Open jasonchenPJ opened 2 years ago
Hi @ppwwyyxx sorry for bothering you, do you have any suggestions for me about this issue?
Hi @ppwwyyxx sorry for bothering you, do you have any suggestions for me about this issue?
hello,have you solved this problem?
Not yet .... I still confused.
Hi guys. I came across the same problem while training PointRend using RandomCrop as augmentation. I think that the issue is risen, similarly to you, when an image (or a crop in my case) has no positive labels in its masks.
I patched point_features.py in anaconda3\envs\hands\Lib\site-packages\detectron2-0.4.1-py3.9-win-amd64.egg\detectron2\projects\point_rend (or wherever your environment is) by changing:
point_labels = cat(gt_mask_logits)
for:
sR, sP, s2 = point_coords.shape
assert s2 == 2, point_coords.shape
if gt_mask_logits:
point_labels = cat(gt_mask_logits)
else:
point_labels = torch.zeros((sR, sP), dtype=point_coords.dtype, layout=point_coords.layout, device=point_coords.device)
Seems to be working fine with my data.
If it also works for you, I suggest someone patches it in Detectron2 and does a pull request.
Cheers
Hi @carlos-havier Thanks for your reply. I base on your suggestion to retry the "full no object dataset" case. It could be work now.
Thank you so much~
I am also having a similar error when trying to train using PointRend:
ERROR [10/19 22:25:15 d2.engine.train_loop]: Exception during training:
Traceback (most recent call last):
File "/content/gdrive/MyDrive/4mlab/detectron2_repo/detectron2/engine/train_loop.py", line 149, in train
self.run_step()
File "/content/gdrive/MyDrive/4mlab/detectron2_repo/detectron2/engine/defaults.py", line 494, in run_step
self._trainer.run_step()
File "/content/gdrive/MyDrive/4mlab/detectron2_repo/detectron2/engine/train_loop.py", line 274, in run_step
loss_dict = self.model(data)
File "/usr/local/lib/python3.7/dist-packages/torch/nn/modules/module.py", line 1130, in _call_impl
return forward_call(*input, **kwargs)
File "/content/gdrive/MyDrive/4mlab/detectron2_repo/detectron2/modeling/meta_arch/rcnn.py", line 167, in forward
_, detector_losses = self.roi_heads(images, features, proposals, gt_instances)

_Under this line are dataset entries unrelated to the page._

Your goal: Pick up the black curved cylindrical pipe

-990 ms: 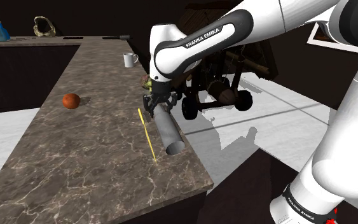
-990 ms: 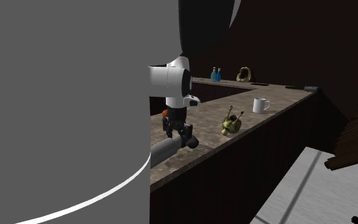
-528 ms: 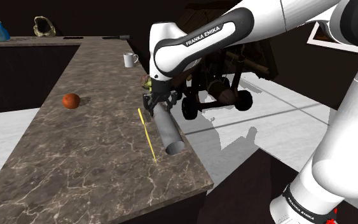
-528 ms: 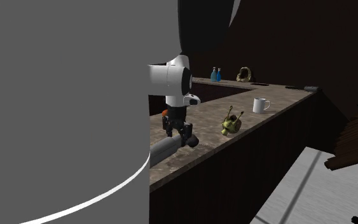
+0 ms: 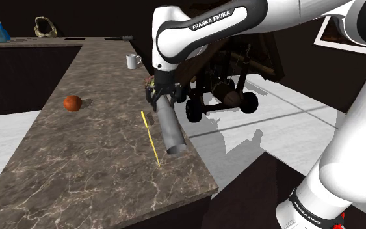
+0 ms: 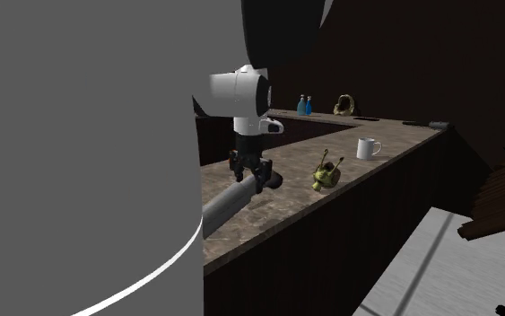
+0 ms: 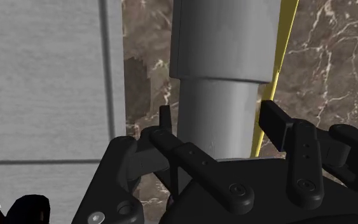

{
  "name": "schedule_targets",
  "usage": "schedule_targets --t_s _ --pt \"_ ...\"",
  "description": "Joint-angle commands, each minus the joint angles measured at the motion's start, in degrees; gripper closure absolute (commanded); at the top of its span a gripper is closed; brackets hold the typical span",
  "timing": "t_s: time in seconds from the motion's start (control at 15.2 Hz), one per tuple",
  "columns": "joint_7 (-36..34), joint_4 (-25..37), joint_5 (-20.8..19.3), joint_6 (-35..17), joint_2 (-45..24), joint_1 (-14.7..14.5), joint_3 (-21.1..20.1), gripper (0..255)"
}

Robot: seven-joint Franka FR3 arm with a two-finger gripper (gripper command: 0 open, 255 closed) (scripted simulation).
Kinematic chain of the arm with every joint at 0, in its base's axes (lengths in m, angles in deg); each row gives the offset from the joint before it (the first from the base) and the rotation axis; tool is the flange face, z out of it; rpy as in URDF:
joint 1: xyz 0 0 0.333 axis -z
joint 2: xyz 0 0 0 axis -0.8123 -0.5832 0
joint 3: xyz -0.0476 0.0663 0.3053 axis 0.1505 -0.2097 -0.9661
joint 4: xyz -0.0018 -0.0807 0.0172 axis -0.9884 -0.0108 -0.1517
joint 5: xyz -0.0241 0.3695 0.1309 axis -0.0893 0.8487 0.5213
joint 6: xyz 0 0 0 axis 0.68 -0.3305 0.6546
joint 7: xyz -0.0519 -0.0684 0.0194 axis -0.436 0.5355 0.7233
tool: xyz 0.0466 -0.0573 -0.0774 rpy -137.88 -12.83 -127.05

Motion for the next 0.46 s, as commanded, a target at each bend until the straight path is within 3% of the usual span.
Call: schedule_targets --t_s 0.0,0.4 --pt "0.1 1.0 0.2 1.5 0.5 0.0 0.0 255" --pt "0.2 3.5 0.5 4.6 1.2 0.1 0.0 255"
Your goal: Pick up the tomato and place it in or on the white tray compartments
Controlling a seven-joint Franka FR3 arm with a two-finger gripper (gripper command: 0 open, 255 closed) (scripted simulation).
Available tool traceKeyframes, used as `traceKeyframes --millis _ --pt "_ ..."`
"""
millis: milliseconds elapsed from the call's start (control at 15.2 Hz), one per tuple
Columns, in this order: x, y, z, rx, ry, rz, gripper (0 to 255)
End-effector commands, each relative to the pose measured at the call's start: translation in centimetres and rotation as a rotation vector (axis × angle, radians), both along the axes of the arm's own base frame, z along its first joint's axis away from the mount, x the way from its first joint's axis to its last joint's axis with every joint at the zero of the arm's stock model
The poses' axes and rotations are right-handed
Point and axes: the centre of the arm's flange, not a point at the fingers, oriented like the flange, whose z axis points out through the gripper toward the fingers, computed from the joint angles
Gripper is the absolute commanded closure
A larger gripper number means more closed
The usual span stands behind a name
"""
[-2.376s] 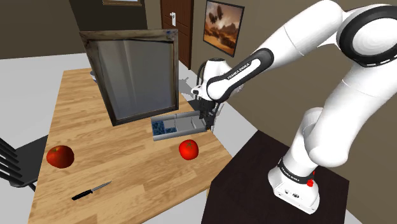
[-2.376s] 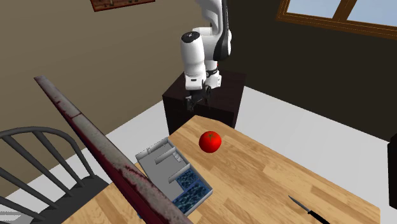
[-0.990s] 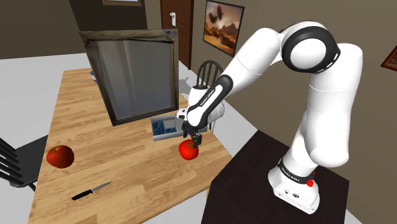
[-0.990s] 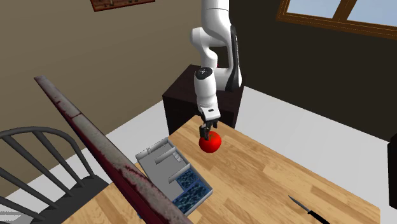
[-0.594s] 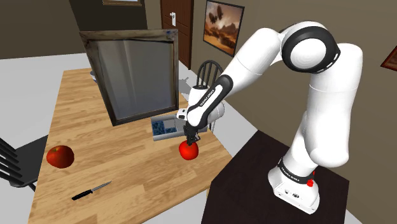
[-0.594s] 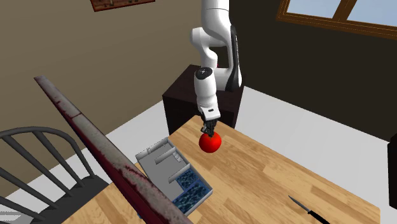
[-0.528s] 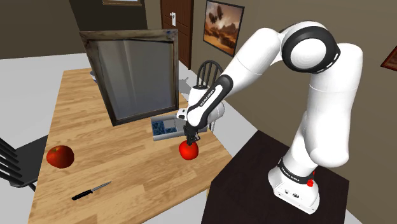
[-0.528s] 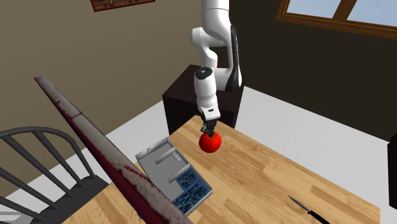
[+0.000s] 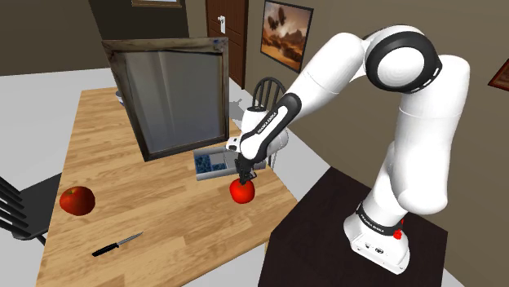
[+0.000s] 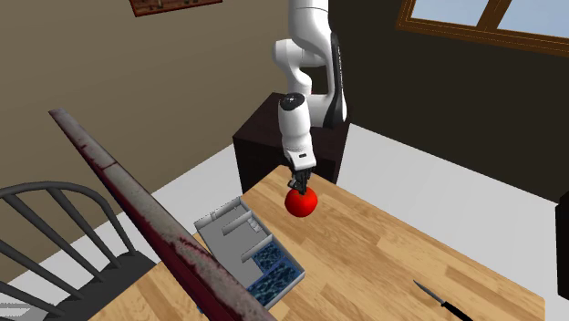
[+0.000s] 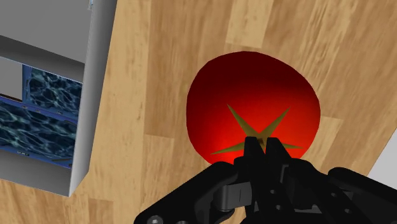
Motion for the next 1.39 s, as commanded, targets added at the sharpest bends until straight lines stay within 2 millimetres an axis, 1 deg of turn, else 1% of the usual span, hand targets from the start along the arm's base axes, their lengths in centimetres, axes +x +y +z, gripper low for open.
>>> traceKeyframes --millis 0,1254,1320 --pt "-0.1 0.0 1.0 0.0 0.0 0.0 255" --pt "-0.1 0.0 11.1 0.0 0.0 0.0 255" --pt "1.0 -0.7 11.4 0.0 0.0 0.0 255"
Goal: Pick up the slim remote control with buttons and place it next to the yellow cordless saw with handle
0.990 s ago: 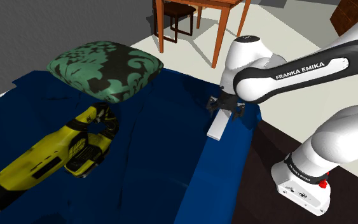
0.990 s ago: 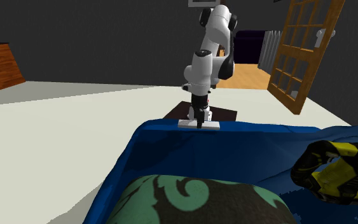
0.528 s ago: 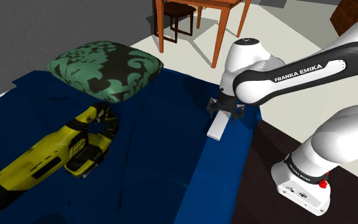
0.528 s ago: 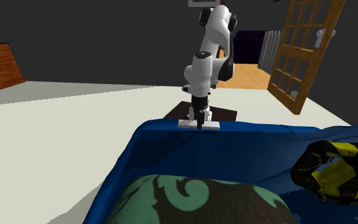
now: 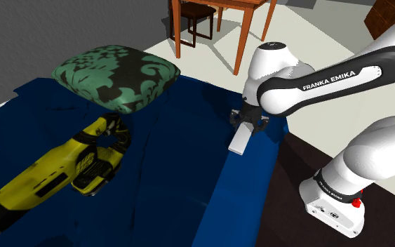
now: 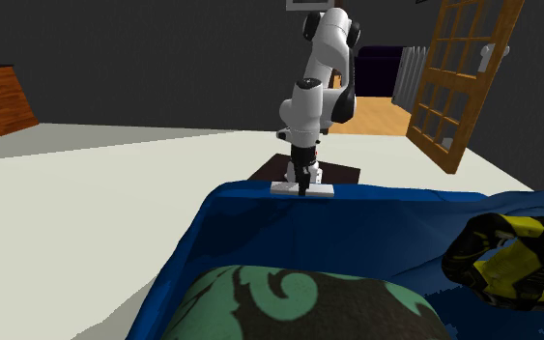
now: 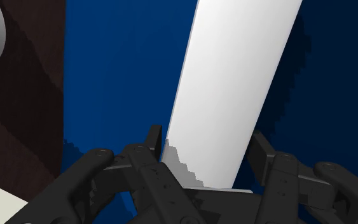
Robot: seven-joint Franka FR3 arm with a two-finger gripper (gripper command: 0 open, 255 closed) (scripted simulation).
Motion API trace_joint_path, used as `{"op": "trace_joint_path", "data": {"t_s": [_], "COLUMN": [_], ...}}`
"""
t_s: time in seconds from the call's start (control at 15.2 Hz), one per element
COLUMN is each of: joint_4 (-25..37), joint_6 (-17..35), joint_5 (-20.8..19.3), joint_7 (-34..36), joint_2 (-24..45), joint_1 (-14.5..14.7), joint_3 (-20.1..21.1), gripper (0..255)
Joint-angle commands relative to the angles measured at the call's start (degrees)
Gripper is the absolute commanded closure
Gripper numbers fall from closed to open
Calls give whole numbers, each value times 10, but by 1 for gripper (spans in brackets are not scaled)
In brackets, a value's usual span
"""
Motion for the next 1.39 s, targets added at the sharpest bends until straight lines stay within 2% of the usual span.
{"op": "trace_joint_path", "data": {"t_s": [0.0,0.13,1.32], "joint_4": [0,0,84], "joint_6": [0,0,-176], "joint_5": [0,0,-17], "joint_7": [0,0,-6], "joint_2": [0,0,-93], "joint_1": [0,0,4], "joint_3": [0,0,-44], "gripper": [255,255,255]}}
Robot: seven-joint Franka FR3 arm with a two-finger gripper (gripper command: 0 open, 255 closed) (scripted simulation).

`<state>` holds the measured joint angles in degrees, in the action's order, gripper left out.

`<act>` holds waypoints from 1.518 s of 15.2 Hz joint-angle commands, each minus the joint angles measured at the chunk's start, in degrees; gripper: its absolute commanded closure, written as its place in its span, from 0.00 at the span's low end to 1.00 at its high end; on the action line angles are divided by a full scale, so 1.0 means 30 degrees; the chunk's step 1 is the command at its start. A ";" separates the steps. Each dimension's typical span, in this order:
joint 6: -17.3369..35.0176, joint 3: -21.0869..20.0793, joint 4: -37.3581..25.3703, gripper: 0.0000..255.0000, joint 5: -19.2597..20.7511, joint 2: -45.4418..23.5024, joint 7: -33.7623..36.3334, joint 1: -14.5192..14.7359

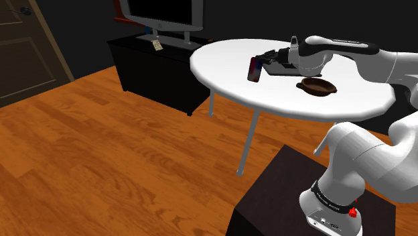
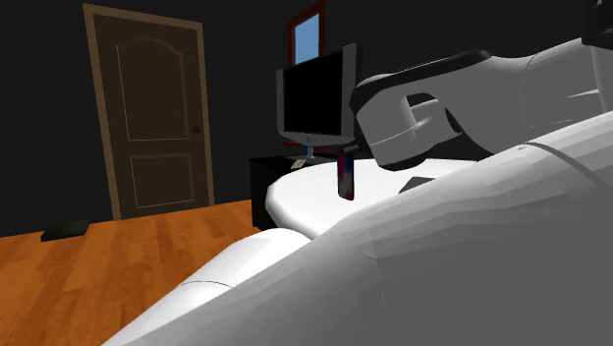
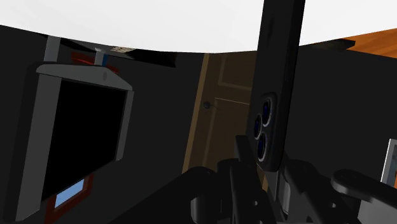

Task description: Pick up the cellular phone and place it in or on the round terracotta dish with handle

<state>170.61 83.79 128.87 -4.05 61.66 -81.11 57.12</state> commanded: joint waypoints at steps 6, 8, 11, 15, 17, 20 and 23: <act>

File "/usr/local/lib/python3.7/dist-packages/torch/nn/modules/module.py", line 1130, in _call_impl
return forward_call(*input, **kwargs)
File "/content/gdrive/MyDrive/4mlab/detectron2_repo/detectron2/modeling/roi_heads/roi_heads.py", line 743, in forward
losses.update(self._forward_mask(features, proposals))
File "/content/gdrive/MyDrive/4mlab/detectron2_repo/detectron2/modeling/roi_heads/roi_heads.py", line 846, in _forward_mask
return self.mask_head(features, instances)
File "/usr/local/lib/python3.7/dist-packages/torch/nn/modules/module.py", line 1130, in _call_impl
return forward_call(*input, **kwargs)
File "/content/gdrive/MyDrive/4mlab/detectron2_repo/projects/PointRend/point_rend/mask_head.py", line 233, in forward
point_coords, point_labels = self._sample_train_points(coarse_mask, instances)
File "/content/gdrive/MyDrive/4mlab/detectron2_repo/projects/PointRend/point_rend/mask_head.py", line 285, in _sample_train_points
point_labels = sample_point_labels(instances, point_coords_wrt_image)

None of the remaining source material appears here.